Captain America is a 1979 American made-for-television superhero film loosely based on the Marvel Comics character of the same name, directed by Rod Holcomb and starring Reb Brown. The film was followed by the sequel Captain America II: Death Too Soon, also released in the same year.

Plot
Steve Rogers (Reb Brown) is a former Marine whose father is a 1940s government agent. His father's patriotic attitude earns him the nickname "Captain America". His father is later murdered.

Rogers, now making a living as an artist and traveling the countryside in a conversion van, is inspired by his father's story to sketch a superhero. He is critically injured from an attempt on his life that is set up to seem like an accident.

He is administered an experimental serum called the FLAG formula, an acronym for "Full Latent Ability Gain" — a kind of "super-steroid" — which Rogers' father had developed from his own glands.

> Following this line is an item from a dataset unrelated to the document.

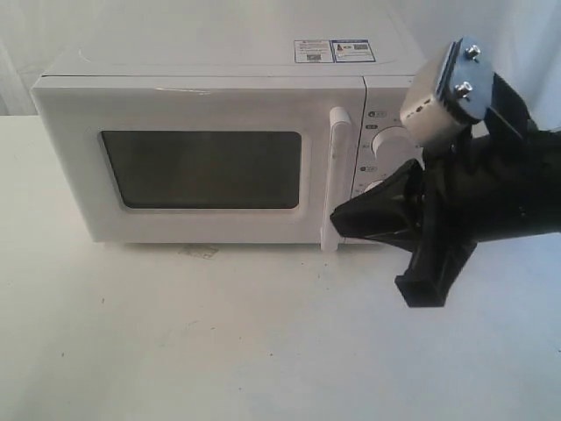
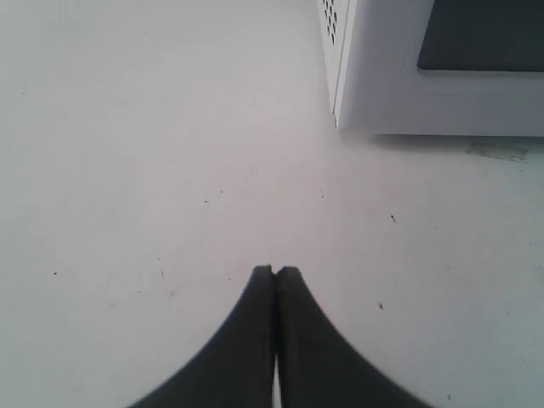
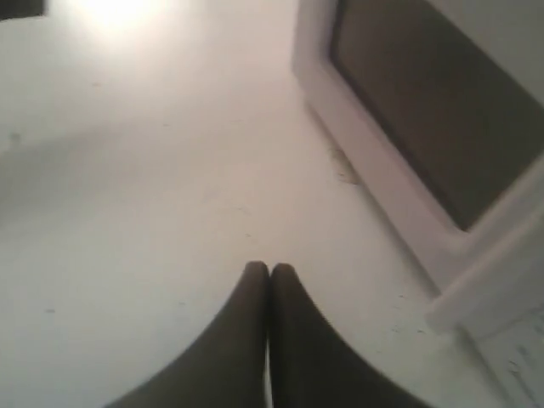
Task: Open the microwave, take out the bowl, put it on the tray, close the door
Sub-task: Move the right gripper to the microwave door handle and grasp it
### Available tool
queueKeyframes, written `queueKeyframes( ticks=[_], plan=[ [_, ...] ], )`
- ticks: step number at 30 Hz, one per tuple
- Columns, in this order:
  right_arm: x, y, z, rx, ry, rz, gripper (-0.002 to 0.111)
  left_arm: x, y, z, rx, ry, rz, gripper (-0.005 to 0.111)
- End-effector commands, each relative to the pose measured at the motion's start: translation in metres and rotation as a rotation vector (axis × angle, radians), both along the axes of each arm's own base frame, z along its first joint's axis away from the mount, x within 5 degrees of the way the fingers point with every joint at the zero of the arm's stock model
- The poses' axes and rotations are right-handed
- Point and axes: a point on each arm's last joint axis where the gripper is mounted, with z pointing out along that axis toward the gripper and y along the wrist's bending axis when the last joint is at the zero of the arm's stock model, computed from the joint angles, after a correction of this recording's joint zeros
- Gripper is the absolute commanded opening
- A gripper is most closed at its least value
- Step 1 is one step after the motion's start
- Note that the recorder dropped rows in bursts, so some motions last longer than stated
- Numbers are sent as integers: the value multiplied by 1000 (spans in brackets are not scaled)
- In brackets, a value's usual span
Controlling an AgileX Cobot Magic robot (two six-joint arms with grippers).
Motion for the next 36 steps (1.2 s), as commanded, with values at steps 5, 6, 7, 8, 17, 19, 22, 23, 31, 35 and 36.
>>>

The formula not only saves his life, but enhances his strength and reflexes. These new abilities inspire Dr. Simon Mills (Len Birman), the research biochemist and intelligence official behind FLAG who was once a friend of Steve's father, to recruit Steve and give him a costume based on his drawing.

As Captain America, Steve's conversion van is re-configured so that it can launch a high-tech motorcycle. The bike features rocket thrust — a jet booster for rapid acceleration — and a stealth setting that reduces engine and road noise. In the sequel, Captain America II: Death Too Soon it also possesses a detachable wing resembling a hang glider that allows limited gravity-powered flight. In addition, the bike has a detachable round windscreen that becomes Rogers' shield when he goes on foot, resembling the comics' shield with the white stripes being transparent. It is bulletproof, and can be thrown as a returning weapon without having to be ricocheted off surfaces. 

It soon is revealed that the villain intends to threaten to destroy a community with a neutron bomb. Unfortunately, when Captain America stops the truck transporting it and diverts an exhaust into the trailer to subdue any guards inside, he finds out that villain himself was inside wearing a deadman's switch detonator to the bomb measuring his heartbeat and is seriously affected by carbon monoxide poisoning. As a result, Captain America and Dr. Mills have to apply emergency first aid and are successful in keeping the villain alive so that detonator could be safely removed in custody.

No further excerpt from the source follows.